— To do —
Go through the material below and return each line with the string "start" in it.
----
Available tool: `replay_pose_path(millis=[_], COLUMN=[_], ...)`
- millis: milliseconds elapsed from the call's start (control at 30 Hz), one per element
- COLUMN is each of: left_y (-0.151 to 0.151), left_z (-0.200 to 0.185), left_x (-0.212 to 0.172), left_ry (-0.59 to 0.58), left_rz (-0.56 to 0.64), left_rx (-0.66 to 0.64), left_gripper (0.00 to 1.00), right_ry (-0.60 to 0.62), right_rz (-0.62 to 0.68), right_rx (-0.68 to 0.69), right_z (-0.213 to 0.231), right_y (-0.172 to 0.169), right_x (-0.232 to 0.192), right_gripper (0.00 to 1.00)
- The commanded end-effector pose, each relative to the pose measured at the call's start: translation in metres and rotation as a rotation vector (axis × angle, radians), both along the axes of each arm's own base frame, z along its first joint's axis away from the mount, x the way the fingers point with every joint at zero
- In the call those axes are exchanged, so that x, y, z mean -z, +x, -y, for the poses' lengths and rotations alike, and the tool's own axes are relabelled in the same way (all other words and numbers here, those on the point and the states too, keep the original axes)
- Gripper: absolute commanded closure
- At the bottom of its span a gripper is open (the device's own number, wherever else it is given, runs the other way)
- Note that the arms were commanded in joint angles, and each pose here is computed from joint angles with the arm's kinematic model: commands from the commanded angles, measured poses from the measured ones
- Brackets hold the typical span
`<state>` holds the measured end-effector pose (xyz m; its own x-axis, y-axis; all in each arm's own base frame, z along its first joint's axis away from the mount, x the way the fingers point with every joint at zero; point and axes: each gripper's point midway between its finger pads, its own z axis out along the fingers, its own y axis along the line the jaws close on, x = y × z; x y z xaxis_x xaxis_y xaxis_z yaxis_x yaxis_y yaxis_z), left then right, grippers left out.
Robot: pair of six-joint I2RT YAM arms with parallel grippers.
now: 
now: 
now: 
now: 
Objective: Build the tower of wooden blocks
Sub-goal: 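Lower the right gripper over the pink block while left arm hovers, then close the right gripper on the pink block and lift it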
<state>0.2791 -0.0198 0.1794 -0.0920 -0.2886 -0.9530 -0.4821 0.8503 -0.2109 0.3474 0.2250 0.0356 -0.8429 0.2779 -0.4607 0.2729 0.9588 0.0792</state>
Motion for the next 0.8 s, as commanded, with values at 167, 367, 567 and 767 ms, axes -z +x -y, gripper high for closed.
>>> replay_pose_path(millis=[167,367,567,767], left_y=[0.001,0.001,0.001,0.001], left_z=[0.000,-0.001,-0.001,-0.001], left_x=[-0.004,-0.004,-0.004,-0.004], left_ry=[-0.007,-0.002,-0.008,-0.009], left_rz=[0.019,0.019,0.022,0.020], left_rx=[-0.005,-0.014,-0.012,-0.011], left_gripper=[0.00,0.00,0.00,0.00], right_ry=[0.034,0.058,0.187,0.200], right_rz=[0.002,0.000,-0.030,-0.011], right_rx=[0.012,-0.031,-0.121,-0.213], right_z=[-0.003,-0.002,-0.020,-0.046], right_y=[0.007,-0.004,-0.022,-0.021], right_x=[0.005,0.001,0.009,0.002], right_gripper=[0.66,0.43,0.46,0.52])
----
— Answer to the problem —
- millis: milliseconds elapsed from the call's start (control at 30 Hz), one per element
- The commanded end-effector pose, each relative to the pose measured at the call's start: translation in metres and rotation as a rotation vector (axis × angle, radians), both along the axes of each arm's own base frame, z along its first joint's axis away from the mount, x the way the fingers point with every joint at zero

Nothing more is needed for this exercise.